◆ The problem: Copy exactly the lines of the data below that run from the line holding "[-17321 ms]" through the line holding "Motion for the", both ends included.

═══ Dataset records

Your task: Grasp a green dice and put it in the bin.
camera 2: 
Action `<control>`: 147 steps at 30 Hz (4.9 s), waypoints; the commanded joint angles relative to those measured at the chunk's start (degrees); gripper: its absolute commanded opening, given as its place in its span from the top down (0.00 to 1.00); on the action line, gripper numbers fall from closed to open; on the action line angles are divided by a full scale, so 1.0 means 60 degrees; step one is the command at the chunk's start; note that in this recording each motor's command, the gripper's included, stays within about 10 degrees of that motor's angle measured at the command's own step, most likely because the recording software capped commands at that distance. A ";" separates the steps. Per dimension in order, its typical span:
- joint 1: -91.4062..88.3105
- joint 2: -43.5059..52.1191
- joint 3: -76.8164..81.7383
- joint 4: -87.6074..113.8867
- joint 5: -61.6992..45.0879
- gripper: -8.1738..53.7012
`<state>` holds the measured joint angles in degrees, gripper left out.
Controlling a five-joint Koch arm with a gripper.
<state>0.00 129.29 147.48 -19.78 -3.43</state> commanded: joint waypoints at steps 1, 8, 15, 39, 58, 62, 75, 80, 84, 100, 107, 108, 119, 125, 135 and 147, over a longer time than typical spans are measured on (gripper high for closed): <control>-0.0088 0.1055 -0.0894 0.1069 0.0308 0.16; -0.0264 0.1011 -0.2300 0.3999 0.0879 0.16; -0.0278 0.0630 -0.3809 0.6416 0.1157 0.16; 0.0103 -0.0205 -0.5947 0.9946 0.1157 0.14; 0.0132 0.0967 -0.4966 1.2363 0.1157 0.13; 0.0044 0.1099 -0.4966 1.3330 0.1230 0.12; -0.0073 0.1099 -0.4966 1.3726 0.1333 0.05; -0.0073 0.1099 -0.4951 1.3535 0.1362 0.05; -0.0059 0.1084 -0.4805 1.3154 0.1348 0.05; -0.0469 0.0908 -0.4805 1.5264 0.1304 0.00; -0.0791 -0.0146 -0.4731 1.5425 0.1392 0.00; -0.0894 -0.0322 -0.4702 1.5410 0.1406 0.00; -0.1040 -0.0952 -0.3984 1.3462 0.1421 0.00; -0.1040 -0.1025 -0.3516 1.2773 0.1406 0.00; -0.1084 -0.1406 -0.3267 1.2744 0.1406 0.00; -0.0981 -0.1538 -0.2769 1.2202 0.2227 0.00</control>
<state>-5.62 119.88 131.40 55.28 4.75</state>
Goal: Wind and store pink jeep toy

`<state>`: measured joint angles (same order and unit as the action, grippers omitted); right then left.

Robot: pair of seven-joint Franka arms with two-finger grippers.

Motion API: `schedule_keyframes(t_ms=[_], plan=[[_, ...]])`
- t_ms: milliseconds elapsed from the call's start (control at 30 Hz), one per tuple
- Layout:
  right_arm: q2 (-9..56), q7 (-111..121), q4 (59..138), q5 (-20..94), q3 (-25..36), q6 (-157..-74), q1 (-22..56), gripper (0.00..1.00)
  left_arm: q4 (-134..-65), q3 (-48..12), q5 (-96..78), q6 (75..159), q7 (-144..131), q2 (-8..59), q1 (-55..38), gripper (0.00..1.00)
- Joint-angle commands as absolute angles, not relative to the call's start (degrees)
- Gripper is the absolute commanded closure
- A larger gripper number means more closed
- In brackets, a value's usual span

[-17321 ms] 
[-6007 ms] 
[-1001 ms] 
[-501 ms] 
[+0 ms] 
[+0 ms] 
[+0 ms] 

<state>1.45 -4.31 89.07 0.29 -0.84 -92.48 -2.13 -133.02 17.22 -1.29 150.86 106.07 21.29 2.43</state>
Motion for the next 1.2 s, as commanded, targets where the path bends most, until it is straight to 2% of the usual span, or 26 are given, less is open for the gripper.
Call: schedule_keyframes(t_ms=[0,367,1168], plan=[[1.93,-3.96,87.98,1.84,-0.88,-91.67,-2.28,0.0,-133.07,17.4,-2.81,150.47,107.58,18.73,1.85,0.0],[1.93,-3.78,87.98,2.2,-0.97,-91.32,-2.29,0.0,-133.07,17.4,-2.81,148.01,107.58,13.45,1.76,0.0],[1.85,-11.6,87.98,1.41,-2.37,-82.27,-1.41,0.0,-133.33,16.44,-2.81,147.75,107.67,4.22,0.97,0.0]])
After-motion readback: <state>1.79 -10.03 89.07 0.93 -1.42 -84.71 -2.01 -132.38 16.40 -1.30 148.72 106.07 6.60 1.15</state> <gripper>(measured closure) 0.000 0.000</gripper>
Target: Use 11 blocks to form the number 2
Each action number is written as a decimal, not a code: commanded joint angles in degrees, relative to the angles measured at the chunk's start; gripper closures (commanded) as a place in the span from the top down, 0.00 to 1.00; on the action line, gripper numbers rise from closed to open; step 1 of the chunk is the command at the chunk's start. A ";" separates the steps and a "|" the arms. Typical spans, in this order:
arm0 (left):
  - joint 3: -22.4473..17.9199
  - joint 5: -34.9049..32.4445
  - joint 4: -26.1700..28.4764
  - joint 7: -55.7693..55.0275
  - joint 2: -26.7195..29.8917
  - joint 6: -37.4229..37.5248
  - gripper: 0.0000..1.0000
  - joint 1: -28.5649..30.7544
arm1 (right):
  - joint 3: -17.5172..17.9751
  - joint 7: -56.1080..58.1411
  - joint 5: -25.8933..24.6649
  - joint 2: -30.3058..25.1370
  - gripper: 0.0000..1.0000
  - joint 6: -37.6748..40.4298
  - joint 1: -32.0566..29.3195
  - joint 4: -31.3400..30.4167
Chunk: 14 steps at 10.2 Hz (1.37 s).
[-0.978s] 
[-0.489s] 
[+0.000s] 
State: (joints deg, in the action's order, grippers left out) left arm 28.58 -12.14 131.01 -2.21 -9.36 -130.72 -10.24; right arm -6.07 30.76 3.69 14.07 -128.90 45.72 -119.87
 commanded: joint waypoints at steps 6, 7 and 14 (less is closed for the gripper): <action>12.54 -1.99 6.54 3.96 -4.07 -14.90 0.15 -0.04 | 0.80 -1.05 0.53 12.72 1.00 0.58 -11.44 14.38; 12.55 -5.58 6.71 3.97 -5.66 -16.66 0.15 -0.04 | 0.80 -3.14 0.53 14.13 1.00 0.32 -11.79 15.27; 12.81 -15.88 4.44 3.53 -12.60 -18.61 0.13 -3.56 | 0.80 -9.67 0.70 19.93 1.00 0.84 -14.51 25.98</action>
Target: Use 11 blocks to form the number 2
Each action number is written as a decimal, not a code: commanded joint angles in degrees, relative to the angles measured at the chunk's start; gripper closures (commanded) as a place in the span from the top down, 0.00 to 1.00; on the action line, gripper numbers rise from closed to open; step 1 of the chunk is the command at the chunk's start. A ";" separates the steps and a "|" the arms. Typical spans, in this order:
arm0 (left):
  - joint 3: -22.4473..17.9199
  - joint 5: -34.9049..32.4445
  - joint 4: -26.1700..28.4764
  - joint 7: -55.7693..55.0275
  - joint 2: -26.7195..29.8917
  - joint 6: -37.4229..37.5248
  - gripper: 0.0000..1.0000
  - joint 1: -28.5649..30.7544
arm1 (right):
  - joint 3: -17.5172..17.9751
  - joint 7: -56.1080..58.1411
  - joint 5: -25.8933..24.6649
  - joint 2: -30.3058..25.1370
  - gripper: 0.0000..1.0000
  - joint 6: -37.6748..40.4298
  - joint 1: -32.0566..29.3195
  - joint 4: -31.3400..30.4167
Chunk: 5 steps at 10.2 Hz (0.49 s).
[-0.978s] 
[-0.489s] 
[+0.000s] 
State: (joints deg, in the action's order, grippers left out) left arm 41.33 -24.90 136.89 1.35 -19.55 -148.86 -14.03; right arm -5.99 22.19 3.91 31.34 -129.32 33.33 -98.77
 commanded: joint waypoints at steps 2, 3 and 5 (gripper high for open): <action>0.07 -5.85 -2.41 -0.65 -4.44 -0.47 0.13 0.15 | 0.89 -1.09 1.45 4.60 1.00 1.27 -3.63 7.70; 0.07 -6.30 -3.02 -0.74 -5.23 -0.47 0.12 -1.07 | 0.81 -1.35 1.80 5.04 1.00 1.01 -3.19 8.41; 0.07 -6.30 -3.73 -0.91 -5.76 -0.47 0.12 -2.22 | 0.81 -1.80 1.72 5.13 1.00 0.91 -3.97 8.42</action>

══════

◆ Solution for this task:
[-17321 ms] 
[-6007 ms] 
[-1001 ms] 
[-501 ms] 
[+0 ms] 
[+0 ms] 
[+0 ms] 

<state>1.45 -4.31 89.07 0.29 -0.84 -92.48 -2.13 -133.02 17.22 -1.29 150.86 106.07 21.29 2.43</state>
Motion for the next 1.2 s, as commanded, targets where the path bends most, until it is straight to 2% of the usual span, or 26 are given, less is open for the gripper.

The exercise is now done.